« Je suis un romantique dans un monde sans romantisme », ainsi se présentait Jacques Monory, un des fondateurs de la Figuration Narrative. Selon Alain Jouffroy, Jacques Monory, qu’il qualifie « d’individualiste révolutionnaire », est un « peintre d’histoire qui refuse l’Histoire ».
Peintre avant tout, cinéaste, écrivain, photographe, il crée des images mentales qui interrogent sur la place de l’être humain dans le paysage contemporain. Jacques Monory provoque des chocs visuels, « des images incurables », comme il les définissait. Immédiatement identifiables, grâce à l’usage d’un bleu mélangé à une petite touche de gris, (ce bleu devenu chez son fournisseur de couleurs, le « Bleu Monory »), ses premières œuvres, saturées d’images partiellement empruntées au cinéma, au roman noir, aux faits divers ou aux catastrophes, diffusent une perversité maléfique, une distanciation troublante. « Un artiste doit vivre au bord de la catastrophe » disait-il.
Ces œuvres énigmatiques, entre le rêve et le cauchemar, relèvent d’une méditation froide et sentimentale, certainement en résonnance avec l’atmosphère de son enfance à Montmartre.
« Il apparaît que je suis un peu fasciné par la violence. Si je tire, en fait je tire sur moi-même, sinon sur moi-même, sur ma peur, je crois. C’est ça, j’ai peur, alors je tire. J’ai commencé à peindre des revolvers… Et je suis sorti de cette période, qui m’amenait à une solitude trop grande, par la violence exprimée par le revolver. Les premiers tableaux, qui m’ont sorti de cet état préhistorique dans lequel j’étais, c’est les revolvers, je me suis servi de l’image du revolver. On sait tout ce que peut symboliser le revolver.
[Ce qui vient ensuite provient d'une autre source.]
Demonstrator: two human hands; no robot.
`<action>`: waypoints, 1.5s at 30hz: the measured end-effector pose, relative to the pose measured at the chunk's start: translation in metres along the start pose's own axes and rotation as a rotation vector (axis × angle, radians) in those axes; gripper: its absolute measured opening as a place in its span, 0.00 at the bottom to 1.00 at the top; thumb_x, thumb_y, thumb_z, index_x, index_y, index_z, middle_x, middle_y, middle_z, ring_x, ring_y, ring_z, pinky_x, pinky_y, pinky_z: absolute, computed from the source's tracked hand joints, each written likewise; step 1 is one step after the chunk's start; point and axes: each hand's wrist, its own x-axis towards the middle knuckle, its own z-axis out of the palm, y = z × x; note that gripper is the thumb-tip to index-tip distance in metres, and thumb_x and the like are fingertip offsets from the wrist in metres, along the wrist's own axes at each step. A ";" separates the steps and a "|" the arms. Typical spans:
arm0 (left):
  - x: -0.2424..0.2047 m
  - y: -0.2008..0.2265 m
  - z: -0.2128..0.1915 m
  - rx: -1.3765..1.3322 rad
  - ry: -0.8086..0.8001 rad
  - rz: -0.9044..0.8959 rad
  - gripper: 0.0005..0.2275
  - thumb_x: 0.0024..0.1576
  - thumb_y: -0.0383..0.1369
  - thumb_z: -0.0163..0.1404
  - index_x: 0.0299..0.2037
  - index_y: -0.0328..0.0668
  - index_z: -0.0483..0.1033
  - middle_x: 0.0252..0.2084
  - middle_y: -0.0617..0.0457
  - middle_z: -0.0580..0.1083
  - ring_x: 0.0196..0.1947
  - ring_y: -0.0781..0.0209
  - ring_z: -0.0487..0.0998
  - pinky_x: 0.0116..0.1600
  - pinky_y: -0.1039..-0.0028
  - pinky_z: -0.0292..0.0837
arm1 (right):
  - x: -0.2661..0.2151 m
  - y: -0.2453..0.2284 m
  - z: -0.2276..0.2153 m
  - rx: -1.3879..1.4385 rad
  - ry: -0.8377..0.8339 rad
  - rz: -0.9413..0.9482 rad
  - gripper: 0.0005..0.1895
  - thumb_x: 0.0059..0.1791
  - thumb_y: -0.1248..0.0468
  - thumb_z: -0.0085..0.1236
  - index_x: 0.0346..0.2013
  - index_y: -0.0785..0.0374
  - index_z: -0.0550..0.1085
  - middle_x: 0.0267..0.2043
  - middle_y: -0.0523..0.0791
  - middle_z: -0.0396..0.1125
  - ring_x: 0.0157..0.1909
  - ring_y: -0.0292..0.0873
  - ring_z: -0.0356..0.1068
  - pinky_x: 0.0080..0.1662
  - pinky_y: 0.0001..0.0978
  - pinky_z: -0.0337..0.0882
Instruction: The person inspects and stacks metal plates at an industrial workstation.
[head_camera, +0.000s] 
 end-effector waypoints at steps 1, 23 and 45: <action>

Et en plus, il y a quelque chose de très magique dans le revolver, c’est de pouvoir atteindre une cible à longue distance, c’est dans le tir de précision.
Ça a quelque chose de très magique, de pouvoir être en connexion avec
quelque chose qui soit loin de vous. Et un pouvoir sur cette chose qui
est loin de vous, ça a quelque chose de fascinant. Les objets eux-mêmes
sont fascinants… On est violent quand on a des idées très simples, je
crois. Quand on voit le monde d’une manière assez simple. Alors on peut être assez violent. Aussitôt qu’on le perçoit comme très complexe et compliqué, c’est déjà plus difficile d’être violent. Par exemple, je crois me souvenir, que quand j’étais petit, j’avais une réelle violence, parce que j’avais le sentiment que tout le monde était fait d’une certaine façon, que moi-même j’en avais rien à faire, que j’étais là pour m’en servir, que je devais me dépatouiller. Comme j’étais dans un milieu pas favorable au point de vue des possibilités intellectuelles, ou des possibilités matérielles, j’ai vite senti qu’il fallait vraiment être très violent pour survivre. Et ça c’était très clair en moi. Je ne savais pas que j’allais peindre, d’ailleurs ça m’a enlevé de la violence évidemment. Mais je savais en tout cas que j’avais un rapport violent avec la vie, ça je le savais très fort. Et puis, ça s’est un peu estompé parce que la vie n’est pas d’une pièce, tout n’est pas horrible. Si tout était horrible, ça serait très simple. » Archive Ina, France Culture, 1976
« Il faut se battre avec la vie. Si on ne se bat pas, c’est catastrophique », disait Jacques Monory dans une interview.